In another aspect, the invention provides a method of holding a liquid specimen container having a cap in a leak-free closed condition during centrifuging, boiling, freezing and other such processing in a specimen testing laboratory characterised in that the method comprises the steps of manually closing the cap upon an open end of the container thereby causing sealing means internally interposed between the cap and the container to create a seal and a first releasable lock, manually forcing an externally-applied second releasable lock of synthetic resinous material retainingly upon the closed cap and an upper portion of the container in an improved sealed condition prohibiting loss of any of the liquid specimen through the open end of the container and across the cap, preserving the internal sealing means and the externally applied releasable lock in a retaining condition during processing of the liquid specimen in the container, manually removing the external lock and breaking the lock of the sealing means to open the container and withdrawing all or part of the specimen from the container.

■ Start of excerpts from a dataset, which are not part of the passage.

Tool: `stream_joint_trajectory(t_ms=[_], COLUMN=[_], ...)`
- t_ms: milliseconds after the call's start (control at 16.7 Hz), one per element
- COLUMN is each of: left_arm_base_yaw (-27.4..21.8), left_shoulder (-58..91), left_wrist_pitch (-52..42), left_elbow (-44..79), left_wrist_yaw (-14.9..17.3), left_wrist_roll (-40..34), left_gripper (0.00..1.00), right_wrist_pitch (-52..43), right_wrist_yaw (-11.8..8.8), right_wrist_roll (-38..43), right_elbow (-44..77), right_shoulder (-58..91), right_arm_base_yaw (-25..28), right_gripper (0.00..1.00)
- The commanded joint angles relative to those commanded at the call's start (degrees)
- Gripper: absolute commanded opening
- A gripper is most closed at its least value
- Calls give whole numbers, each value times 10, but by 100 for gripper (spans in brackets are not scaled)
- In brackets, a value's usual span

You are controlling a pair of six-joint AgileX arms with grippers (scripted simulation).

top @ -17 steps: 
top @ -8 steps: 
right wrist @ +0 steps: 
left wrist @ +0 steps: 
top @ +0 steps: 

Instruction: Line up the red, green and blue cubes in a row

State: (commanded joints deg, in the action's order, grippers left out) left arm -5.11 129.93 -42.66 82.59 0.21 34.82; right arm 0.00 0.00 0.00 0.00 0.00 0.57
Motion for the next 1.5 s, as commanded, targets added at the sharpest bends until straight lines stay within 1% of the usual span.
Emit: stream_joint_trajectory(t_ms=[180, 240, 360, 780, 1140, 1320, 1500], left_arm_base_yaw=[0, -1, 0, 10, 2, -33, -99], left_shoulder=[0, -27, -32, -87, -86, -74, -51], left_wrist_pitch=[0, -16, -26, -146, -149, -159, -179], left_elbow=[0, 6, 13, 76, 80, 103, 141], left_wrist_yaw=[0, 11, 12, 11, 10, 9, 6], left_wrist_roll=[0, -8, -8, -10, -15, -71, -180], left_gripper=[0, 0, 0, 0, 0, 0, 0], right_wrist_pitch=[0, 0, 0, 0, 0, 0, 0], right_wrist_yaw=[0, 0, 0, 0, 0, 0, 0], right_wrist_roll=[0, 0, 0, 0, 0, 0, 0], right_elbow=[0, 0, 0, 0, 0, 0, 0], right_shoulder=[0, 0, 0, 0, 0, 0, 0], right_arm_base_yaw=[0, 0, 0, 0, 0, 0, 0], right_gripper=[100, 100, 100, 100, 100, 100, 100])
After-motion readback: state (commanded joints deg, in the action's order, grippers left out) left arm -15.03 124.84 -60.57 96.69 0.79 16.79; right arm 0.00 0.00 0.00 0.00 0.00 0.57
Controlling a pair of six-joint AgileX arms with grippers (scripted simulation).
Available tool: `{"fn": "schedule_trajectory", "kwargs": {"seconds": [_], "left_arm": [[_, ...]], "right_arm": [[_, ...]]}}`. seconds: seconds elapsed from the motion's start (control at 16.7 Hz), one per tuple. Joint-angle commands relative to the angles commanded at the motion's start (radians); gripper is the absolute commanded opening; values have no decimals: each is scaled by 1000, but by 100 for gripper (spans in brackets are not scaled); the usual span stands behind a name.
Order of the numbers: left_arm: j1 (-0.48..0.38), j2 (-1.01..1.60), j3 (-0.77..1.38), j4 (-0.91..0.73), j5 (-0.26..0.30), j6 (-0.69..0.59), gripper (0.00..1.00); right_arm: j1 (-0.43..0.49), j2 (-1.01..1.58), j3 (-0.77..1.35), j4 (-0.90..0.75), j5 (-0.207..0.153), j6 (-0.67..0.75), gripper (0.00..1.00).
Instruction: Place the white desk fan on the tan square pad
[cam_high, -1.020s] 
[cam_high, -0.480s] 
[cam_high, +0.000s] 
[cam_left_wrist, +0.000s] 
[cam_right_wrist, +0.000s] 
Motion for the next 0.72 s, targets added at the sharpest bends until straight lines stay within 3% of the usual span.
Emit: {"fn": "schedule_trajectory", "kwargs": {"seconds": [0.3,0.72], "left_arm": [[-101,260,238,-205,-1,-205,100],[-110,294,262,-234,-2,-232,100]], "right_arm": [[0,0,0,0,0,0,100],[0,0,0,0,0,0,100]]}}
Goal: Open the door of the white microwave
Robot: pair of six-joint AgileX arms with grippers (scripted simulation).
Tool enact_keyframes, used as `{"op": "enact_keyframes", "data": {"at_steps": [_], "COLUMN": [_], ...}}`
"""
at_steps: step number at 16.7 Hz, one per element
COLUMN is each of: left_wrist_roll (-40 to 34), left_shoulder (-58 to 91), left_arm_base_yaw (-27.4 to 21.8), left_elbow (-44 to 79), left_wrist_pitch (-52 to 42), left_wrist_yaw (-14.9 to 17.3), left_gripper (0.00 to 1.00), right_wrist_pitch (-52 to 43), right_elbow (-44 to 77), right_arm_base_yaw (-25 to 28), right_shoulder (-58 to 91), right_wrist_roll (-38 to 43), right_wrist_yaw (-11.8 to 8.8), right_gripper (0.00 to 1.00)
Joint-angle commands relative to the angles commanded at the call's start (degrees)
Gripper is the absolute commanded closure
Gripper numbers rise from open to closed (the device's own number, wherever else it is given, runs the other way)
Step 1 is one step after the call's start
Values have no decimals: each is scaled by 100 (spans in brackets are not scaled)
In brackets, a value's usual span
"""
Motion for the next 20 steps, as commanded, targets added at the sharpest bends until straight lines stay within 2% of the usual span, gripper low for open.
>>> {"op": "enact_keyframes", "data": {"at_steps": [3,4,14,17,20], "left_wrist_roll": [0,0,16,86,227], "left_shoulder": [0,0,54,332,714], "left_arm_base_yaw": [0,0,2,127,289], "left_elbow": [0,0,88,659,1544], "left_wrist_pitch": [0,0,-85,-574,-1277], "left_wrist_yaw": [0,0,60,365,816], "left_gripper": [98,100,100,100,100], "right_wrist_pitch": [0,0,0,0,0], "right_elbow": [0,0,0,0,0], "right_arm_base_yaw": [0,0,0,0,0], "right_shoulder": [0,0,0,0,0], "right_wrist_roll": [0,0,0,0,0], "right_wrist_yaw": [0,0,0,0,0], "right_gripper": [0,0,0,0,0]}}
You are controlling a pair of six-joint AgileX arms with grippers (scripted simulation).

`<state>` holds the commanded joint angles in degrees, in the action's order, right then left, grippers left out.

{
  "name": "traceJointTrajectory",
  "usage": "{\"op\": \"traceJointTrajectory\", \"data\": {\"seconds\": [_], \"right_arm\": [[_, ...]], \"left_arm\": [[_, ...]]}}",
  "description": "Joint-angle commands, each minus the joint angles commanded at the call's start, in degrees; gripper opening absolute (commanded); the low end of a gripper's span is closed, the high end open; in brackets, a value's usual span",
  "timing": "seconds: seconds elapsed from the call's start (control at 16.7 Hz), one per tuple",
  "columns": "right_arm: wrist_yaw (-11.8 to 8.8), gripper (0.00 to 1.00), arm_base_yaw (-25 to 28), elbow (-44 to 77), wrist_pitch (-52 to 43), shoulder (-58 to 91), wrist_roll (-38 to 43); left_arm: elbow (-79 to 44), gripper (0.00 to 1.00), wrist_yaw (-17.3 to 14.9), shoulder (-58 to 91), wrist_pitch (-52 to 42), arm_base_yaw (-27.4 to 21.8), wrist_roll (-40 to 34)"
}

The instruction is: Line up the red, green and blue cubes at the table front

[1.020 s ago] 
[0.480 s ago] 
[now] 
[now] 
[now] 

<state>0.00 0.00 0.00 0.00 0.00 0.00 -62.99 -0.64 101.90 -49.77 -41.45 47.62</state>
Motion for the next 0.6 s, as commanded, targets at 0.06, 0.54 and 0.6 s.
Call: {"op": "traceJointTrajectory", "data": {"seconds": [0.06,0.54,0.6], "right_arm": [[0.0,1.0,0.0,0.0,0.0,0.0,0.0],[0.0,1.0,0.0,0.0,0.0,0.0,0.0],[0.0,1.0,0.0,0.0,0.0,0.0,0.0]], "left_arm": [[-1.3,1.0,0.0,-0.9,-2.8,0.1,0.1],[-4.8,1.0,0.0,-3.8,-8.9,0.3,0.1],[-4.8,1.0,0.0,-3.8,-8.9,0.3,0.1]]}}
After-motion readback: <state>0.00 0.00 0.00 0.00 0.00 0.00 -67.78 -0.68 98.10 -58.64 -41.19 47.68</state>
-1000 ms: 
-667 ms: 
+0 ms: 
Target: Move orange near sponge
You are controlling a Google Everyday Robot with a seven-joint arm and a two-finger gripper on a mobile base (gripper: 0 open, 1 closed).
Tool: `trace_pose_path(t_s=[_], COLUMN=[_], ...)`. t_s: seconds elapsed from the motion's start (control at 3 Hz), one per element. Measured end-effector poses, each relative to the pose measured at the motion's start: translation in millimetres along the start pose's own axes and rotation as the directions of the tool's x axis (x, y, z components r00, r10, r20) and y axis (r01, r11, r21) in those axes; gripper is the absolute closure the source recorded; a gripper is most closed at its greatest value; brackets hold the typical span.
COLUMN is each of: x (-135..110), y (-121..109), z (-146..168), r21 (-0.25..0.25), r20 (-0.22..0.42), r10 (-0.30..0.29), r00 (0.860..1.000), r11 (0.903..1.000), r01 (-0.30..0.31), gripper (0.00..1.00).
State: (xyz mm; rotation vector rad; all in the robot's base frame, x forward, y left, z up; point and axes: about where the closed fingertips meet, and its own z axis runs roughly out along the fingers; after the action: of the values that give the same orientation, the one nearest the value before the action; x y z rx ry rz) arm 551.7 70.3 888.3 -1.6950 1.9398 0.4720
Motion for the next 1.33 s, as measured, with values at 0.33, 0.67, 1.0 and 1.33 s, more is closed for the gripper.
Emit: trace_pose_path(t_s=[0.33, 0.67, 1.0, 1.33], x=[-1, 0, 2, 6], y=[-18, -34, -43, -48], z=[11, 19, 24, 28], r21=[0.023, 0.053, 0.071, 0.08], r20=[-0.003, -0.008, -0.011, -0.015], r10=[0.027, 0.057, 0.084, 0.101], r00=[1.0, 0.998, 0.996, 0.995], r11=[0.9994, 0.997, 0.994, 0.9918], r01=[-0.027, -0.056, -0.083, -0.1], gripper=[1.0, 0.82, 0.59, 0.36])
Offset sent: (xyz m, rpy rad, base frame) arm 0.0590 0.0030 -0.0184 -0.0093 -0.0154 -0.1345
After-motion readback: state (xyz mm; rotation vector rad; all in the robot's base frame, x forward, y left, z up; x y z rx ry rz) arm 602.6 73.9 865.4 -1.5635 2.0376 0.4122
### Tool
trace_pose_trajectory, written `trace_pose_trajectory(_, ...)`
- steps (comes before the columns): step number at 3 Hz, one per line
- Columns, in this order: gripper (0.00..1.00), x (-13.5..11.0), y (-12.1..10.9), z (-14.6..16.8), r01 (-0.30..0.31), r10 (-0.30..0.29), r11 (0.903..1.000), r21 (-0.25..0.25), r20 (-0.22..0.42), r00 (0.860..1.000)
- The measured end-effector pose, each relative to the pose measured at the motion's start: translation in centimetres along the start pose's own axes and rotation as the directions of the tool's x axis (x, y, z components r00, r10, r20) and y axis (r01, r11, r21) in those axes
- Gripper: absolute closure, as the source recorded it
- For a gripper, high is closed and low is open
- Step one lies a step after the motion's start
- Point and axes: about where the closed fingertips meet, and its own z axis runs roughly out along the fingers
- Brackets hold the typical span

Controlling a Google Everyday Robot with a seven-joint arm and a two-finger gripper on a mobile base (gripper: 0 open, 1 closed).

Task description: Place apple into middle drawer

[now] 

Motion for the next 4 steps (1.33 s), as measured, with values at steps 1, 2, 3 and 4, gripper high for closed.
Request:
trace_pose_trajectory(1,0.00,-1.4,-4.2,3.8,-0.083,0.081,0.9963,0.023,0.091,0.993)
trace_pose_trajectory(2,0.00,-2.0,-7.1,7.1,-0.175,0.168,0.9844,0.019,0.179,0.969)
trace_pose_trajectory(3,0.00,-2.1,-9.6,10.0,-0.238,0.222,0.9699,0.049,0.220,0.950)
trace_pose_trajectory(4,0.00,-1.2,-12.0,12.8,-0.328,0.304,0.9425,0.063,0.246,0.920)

In order that the invention may be more readily understood, embodiments thereof will now be described by way of example with reference to the accompanying drawings, in which:

Figure 1 is a perspective view of a centrifuge container comprising a tethered cap in a fully sealed condition;
Figure 2 is a fragmentary side plan view illustrating the preferred tether connector between the container and lid of Figure 1;
Figure 3 is an exploded perspective view of a releasable externally-applied lock, according to one embodiment of the present invention, about to be placed upon the container of Figure 1;
Figure 4 is an exploded perspective of the releasable lock of Figure 3 placed upon the container of Figure 1; and
Figure 5 is a cross-section of an internally-disposed seal according to a further embodiment of the present invention interposed between a centrifuge tube and a lid thereof, which may be used alone or in conjunction with the externally-applied lock of Figures 3 and 4.

Reference is now made to the drawings, wherein like numerals are used to designate like parts throughout. Specific reference is made to Figure 1 which comprises a perspective representation of a centrifuge container assembly, designated generally 10. It is to be understood, as used herein, that the term container may include a test tube, a centrifuge container, a cryogenic vial or the like. Container assembly 10 is illustrated as comprising a tube and a cap closure system. Container 10 is illustrated as being generally cylindrical in shape. It is to be appreciated that the container and lid disclosed herein are exemplary. The present invention applies to most specimen containers which have caps, plugs or lids for use in centrifuging, boiling, freezing and like testing processes and during shipping.
The container assembly 10 comprises a small cylindrical tube, generally designated 15, a cap or lid, generally designated 17, adapted to close upon the open top of the associated tube 15, and a tether, generally designated 19, by which the associated tube 15 and cap 17 are connected. The entirety of the disposable container assembly is formed as one piece from a suitable synthetic resinous material, such as polypropylene, using known injection moulding techniques.
Tube 15 comprises a central elongated hollow cylindrical wall 16, which is illustrated as being of uniform thickness throughout. Wall 16 thus comprises inside annular surface 18 and outside annular surface 20. Cylindrical wall 16 is illustrated as integrally merging at its upper end with an annular flange and lip structure comprising an outwardly extending radial flange or ring 22 and an inwardly extending radial annulus or lip 24 (see Figure 5).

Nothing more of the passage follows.